## Your objective:
Review the material and extract every line in which the word "thumb" occurs.
-------
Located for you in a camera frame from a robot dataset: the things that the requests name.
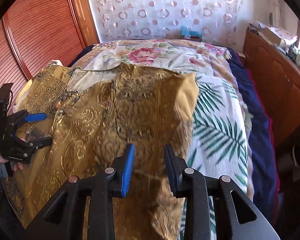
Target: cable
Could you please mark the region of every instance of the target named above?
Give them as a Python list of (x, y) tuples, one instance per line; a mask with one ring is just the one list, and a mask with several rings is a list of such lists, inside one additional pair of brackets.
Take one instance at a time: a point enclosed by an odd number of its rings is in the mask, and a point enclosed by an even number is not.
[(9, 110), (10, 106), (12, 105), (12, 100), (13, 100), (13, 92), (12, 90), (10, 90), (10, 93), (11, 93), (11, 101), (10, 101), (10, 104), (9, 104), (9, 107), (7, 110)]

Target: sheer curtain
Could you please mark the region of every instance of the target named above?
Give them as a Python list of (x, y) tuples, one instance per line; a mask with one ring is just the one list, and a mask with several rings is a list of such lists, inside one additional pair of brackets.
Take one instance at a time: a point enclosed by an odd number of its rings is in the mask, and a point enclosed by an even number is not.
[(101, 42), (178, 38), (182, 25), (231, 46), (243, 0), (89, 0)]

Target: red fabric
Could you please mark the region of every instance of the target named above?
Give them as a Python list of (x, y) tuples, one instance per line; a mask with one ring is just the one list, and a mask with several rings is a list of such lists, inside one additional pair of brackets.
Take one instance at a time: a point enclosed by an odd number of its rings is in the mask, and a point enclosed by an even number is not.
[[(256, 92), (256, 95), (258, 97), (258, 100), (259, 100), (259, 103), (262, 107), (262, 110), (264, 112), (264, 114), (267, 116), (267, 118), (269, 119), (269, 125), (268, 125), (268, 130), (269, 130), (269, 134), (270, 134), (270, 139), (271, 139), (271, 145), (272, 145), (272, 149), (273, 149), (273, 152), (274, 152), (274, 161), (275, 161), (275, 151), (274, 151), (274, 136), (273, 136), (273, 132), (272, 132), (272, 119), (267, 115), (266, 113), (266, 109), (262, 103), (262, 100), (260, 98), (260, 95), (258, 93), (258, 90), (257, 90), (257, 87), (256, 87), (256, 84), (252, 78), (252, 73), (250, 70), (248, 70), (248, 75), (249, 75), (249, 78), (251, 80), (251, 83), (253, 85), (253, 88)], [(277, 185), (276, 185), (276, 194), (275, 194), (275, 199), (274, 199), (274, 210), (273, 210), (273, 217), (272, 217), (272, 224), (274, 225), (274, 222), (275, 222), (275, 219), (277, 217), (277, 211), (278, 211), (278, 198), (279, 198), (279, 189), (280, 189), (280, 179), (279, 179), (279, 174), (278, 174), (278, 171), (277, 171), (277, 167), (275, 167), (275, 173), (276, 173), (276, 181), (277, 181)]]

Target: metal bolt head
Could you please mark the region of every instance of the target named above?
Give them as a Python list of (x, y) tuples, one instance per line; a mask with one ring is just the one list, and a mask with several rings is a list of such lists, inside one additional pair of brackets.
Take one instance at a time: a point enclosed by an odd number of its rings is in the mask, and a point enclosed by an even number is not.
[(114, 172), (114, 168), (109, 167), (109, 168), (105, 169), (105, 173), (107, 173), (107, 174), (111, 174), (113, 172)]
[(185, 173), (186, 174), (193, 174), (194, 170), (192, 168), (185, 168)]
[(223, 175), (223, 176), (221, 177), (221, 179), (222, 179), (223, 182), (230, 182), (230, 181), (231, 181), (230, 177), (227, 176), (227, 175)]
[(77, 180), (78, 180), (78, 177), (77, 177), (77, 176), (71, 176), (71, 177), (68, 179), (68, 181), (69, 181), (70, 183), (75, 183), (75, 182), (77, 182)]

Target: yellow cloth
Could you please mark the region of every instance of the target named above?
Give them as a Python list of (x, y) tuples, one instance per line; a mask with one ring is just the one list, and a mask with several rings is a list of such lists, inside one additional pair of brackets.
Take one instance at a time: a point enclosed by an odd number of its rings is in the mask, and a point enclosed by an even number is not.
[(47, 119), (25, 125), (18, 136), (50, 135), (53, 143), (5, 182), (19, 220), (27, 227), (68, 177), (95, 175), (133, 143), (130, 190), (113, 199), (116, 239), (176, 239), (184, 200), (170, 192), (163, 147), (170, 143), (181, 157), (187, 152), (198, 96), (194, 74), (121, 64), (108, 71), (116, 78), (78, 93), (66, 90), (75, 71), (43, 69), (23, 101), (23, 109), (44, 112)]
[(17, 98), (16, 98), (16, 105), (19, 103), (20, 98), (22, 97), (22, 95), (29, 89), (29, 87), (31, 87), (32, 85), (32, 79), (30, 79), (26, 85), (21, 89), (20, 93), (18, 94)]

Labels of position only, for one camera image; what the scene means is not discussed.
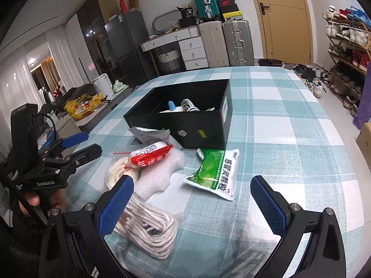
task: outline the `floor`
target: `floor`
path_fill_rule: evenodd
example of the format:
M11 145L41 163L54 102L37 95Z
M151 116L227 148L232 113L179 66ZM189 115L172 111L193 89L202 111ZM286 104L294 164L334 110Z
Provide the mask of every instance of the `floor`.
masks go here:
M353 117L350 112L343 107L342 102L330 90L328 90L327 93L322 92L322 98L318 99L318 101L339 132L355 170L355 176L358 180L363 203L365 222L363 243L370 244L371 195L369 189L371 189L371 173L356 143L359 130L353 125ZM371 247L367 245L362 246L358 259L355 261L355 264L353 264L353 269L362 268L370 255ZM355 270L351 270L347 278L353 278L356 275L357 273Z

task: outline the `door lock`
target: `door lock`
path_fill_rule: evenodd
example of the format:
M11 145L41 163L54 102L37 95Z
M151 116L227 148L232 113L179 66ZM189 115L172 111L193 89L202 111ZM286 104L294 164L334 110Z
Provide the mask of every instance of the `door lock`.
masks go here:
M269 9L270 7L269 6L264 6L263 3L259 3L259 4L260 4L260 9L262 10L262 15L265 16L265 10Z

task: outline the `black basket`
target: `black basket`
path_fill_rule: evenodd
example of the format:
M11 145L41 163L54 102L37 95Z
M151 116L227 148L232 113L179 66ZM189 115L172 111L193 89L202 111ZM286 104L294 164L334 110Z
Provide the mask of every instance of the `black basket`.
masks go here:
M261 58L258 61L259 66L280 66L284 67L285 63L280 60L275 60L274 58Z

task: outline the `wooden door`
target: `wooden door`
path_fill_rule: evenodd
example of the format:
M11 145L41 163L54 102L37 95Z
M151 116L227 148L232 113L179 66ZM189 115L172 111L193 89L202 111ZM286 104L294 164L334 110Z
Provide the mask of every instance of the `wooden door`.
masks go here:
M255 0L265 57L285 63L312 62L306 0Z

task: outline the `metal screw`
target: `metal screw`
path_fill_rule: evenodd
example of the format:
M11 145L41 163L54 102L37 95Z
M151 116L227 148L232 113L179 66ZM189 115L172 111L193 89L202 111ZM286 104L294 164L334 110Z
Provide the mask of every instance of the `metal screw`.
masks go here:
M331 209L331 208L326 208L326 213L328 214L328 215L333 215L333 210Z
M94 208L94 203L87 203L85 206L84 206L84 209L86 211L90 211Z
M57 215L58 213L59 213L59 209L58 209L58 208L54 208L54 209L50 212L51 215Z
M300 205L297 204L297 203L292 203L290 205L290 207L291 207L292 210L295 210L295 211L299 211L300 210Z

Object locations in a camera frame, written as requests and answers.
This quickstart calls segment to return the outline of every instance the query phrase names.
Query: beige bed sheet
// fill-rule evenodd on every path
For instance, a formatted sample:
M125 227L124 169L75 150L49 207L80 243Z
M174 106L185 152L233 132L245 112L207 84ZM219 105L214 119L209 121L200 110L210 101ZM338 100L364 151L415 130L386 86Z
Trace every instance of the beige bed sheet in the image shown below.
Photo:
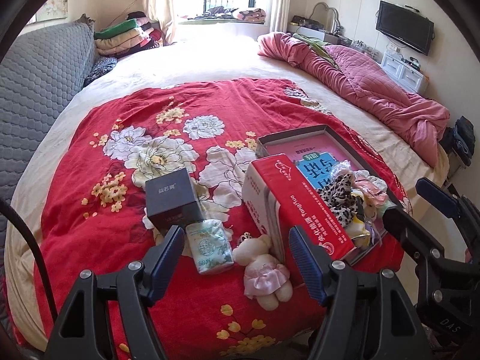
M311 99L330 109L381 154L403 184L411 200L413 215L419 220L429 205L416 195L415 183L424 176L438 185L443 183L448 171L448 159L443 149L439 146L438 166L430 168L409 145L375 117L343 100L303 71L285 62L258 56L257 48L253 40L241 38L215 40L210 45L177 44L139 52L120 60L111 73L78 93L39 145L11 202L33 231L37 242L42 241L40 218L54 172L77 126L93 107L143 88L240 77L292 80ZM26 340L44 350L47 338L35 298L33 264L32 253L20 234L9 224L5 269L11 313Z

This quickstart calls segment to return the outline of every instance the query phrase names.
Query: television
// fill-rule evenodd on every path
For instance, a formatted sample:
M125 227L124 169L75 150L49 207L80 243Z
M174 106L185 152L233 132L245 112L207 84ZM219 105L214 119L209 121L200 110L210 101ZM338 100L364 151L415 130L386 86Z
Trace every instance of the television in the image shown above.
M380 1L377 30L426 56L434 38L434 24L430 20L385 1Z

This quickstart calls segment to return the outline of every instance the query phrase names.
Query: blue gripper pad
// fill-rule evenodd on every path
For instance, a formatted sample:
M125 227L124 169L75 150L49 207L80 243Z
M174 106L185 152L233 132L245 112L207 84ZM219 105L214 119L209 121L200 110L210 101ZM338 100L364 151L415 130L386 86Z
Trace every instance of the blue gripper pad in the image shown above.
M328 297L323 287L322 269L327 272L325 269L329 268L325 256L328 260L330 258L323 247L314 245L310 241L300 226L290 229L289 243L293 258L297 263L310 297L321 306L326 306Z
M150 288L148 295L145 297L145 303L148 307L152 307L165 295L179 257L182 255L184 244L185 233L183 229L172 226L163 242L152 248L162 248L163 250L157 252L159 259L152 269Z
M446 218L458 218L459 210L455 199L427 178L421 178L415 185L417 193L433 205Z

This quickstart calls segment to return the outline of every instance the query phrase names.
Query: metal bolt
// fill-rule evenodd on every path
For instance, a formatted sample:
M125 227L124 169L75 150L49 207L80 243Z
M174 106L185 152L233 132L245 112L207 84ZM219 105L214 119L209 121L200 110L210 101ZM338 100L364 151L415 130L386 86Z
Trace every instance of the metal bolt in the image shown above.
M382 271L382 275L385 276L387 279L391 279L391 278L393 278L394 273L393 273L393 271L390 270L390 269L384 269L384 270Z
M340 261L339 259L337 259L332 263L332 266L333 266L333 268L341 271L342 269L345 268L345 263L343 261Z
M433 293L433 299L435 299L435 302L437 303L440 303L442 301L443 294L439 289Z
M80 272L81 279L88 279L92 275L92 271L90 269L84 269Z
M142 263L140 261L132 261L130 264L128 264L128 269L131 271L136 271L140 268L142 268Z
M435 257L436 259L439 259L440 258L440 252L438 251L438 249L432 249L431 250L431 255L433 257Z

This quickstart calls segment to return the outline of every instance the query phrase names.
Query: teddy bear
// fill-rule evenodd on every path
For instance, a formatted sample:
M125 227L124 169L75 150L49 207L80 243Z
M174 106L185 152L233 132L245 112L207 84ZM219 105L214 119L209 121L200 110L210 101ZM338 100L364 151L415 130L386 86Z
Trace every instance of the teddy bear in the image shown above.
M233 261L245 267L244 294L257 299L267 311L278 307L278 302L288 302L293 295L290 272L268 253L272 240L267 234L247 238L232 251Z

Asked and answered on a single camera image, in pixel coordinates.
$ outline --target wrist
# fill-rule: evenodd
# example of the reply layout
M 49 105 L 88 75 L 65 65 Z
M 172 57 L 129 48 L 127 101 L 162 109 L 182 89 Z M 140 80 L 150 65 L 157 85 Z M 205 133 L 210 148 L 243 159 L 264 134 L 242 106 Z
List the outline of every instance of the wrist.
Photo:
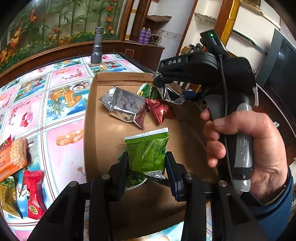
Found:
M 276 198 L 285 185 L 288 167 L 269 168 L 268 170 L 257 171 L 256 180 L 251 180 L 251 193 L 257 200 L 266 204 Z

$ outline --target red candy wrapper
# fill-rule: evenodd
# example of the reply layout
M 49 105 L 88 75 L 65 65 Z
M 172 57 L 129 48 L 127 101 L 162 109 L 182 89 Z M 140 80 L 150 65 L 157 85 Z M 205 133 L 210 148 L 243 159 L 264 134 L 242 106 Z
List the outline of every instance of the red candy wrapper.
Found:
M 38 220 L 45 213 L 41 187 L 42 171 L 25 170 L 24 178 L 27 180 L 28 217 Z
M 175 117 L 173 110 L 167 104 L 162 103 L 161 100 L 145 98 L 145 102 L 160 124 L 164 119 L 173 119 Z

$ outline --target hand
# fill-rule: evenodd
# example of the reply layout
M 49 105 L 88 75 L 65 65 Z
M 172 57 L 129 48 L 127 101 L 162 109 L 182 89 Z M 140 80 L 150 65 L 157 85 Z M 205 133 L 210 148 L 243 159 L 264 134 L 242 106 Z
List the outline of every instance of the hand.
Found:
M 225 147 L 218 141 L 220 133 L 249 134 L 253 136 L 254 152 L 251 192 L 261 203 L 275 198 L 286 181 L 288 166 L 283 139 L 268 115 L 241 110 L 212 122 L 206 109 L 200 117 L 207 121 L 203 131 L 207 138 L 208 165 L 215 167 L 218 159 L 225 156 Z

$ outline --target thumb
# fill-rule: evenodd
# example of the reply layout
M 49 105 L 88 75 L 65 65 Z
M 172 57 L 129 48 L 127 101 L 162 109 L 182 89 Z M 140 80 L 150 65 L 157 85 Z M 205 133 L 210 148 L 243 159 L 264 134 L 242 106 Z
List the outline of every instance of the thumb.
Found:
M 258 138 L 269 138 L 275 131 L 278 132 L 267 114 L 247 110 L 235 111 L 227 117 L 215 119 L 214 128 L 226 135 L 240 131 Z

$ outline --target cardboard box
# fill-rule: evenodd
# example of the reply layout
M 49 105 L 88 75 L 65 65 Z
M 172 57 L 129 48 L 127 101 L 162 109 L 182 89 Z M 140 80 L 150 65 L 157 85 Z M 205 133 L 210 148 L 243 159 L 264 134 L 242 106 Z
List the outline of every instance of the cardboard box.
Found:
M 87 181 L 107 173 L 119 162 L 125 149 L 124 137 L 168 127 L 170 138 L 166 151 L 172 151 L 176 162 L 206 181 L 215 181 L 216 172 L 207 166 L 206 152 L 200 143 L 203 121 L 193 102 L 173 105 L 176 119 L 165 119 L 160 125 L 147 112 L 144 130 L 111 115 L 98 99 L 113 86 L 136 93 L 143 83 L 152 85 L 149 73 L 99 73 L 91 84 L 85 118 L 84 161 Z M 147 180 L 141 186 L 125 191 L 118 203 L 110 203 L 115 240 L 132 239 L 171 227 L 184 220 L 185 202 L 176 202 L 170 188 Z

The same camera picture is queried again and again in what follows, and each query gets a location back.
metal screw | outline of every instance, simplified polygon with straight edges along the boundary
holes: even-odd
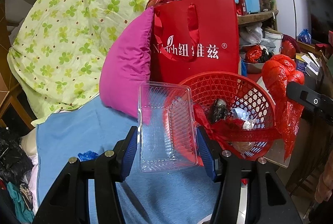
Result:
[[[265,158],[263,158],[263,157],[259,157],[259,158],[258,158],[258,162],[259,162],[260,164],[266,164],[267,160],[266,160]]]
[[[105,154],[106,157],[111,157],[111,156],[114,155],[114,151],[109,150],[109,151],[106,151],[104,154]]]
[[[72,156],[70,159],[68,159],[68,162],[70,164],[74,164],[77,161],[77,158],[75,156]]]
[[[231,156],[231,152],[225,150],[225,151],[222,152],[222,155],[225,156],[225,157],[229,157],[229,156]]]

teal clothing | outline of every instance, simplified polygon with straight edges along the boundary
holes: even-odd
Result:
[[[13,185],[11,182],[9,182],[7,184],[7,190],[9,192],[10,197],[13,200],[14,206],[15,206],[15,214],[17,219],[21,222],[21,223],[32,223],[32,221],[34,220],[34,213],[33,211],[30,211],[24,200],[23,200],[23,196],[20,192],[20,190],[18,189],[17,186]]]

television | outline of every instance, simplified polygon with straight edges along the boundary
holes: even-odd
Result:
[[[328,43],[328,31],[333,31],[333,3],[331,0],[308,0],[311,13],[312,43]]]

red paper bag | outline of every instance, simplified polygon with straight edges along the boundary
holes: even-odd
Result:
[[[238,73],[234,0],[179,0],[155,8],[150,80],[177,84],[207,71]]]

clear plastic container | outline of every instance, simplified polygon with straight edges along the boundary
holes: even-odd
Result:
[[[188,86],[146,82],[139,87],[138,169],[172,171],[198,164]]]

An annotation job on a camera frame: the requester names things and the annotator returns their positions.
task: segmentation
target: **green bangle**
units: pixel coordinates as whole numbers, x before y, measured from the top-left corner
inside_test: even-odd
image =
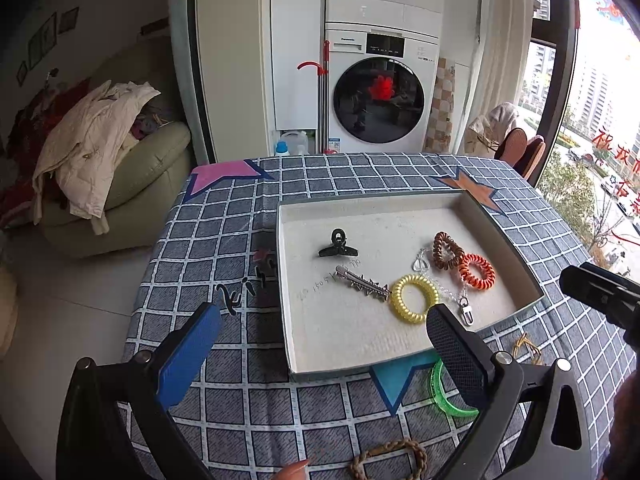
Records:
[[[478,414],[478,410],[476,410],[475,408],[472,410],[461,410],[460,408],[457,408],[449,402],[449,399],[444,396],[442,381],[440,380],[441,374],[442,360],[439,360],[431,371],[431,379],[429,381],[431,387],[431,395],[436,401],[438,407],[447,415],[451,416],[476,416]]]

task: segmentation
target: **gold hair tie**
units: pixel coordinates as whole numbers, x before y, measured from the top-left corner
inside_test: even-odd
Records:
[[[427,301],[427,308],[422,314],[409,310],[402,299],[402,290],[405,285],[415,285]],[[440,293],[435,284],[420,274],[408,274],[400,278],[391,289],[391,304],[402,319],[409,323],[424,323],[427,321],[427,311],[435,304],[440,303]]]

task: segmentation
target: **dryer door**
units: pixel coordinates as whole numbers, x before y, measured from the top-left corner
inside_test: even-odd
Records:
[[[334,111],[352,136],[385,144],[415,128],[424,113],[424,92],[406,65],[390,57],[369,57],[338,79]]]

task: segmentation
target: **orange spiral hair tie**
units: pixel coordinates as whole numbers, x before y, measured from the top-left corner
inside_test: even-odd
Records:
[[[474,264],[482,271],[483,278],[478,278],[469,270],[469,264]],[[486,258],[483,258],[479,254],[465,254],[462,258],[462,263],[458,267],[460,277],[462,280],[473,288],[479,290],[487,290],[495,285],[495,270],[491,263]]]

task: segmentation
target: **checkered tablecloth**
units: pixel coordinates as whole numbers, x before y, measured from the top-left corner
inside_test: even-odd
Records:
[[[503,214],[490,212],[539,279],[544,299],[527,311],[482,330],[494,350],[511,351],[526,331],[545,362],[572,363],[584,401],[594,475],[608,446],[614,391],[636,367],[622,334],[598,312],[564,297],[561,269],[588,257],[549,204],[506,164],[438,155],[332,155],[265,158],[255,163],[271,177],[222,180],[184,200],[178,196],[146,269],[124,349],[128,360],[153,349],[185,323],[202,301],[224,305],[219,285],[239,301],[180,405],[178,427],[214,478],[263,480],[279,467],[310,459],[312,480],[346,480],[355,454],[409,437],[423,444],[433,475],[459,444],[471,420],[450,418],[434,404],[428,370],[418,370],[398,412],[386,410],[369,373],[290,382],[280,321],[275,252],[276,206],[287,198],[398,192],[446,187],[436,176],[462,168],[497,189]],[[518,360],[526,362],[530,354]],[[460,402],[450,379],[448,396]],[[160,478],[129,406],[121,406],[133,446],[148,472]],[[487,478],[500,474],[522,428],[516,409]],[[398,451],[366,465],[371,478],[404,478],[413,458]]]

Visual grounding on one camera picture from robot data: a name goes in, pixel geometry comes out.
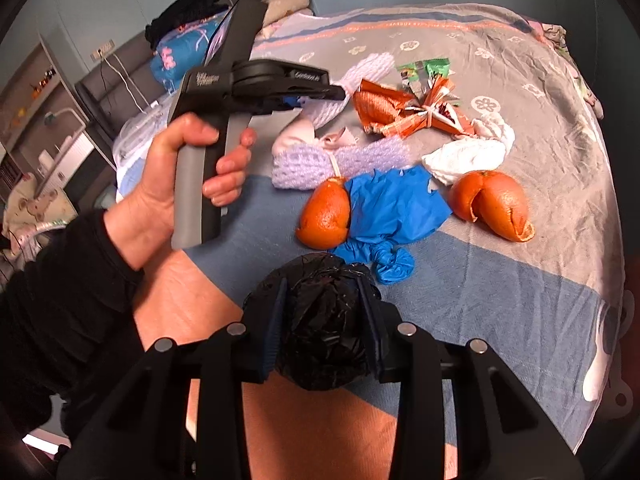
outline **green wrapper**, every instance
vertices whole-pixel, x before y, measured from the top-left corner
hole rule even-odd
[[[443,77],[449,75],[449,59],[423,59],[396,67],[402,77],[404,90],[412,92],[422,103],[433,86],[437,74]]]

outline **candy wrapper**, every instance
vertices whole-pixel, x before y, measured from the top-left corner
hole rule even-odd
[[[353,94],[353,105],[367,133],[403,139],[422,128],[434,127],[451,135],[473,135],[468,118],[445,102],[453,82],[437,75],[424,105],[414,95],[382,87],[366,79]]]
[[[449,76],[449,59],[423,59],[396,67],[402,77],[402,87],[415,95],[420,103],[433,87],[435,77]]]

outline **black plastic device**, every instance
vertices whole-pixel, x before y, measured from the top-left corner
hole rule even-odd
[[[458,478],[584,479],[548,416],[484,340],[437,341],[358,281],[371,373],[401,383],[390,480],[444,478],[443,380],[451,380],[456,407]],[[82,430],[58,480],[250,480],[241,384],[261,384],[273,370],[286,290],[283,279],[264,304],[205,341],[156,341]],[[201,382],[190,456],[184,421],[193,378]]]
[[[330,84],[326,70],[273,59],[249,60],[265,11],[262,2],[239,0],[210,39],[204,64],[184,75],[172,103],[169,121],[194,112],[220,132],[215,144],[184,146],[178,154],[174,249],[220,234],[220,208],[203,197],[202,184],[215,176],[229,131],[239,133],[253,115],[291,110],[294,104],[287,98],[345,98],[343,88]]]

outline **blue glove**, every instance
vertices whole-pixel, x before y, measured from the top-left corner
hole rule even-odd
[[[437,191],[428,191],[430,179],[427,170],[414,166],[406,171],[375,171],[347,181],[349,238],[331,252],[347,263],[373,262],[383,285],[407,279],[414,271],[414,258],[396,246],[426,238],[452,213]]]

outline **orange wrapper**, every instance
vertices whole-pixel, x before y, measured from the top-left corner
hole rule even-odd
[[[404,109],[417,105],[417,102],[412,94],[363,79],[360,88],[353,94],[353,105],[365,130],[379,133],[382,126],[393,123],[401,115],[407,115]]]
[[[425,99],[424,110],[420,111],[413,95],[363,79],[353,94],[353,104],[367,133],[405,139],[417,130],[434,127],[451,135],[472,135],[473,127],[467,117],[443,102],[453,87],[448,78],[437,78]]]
-------
## Result for this exercise:
$ outline --target thumb
List the outline of every instance of the thumb.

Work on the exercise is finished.